Eliana

“At a very young age, I was diagnosed with MS, also known as multiple sclerosis. This is a disease that attacks the brain and spinal cord, that could potentially leave you paralyzed. It’s an incurable disease, so when I found out that I had it, I was extremely scared. When the doctor first told me the news, I was feeling such mixed emotions. Shocked was the first feeling I had. I couldn’t believe what I was hearing. Questions started swarming my head: How come I got this? Why me? But after the news really settled in, I felt an intense wave of sadness, as I believed I would never use my legs again. No more soccer, no more walking or running; my life was going to change. Everything I wanted and hoped for was taken away from me. This was one of the few moments in my life where I felt so utterly hopeless, as I knew there was no cure for this disease.

I was a very energetic child growing up, doing sports such as soccer and softball. Every day I was doing something active, whether it be playing a sport, or just simply running around the house. So being very young receiving this news was extremely hard, especially when the doctors have no clue how it happened or why it did. I didn’t want to give up on the idea of walking again, even when they told me I will most likely never be able to.

Every single thing inside me was screaming, ‘get up, move, feel something in your legs’, and it was so frustrating that I just couldn’t do it. Every night I willed myself to get up, and even if I fell down, I forced myself up and tried again. I was determined to walk again, and I told myself that this disease will not win and take the life I once had away from me.

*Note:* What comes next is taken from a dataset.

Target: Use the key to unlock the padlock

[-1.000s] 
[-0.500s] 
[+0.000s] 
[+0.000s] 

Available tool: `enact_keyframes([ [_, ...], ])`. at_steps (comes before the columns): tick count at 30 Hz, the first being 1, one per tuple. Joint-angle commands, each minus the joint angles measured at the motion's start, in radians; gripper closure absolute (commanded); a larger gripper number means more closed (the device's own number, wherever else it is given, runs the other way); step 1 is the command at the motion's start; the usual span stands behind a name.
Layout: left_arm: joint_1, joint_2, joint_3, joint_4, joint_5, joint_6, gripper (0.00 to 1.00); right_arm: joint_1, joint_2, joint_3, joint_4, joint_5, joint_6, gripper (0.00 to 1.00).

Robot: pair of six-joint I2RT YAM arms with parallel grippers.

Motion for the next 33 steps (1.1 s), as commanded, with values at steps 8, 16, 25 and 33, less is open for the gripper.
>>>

Then, the craziest thing happened, to simply put it, a miracle. I was able to walk about a week after the diagnosis. The doctors don’t know how it happened, I just got up and walked. It was such an indescribable moment; and from that day on, my symptoms of MS seemingly disappeared from my body.

Now, I’m not sure if it will ever come back, but having experienced those couple of months unable to move my legs was very difficult, and really affected me. And I know that my experiences with MS are unique, but I feel grateful for the things that this disease has taught me. Since then, I have participated in a variation of sports in high school, such as cross-country, Track and Field, and soccer. I’ve never felt held back by this disease. The determination and will I had to walk again at such a young age will always be what I remember most about my experience living with MS; I never gave up, and I hope that others who live with an illness know that yes, it might impact your life in many different ways, but it will not define who you are, as I never let it define me.”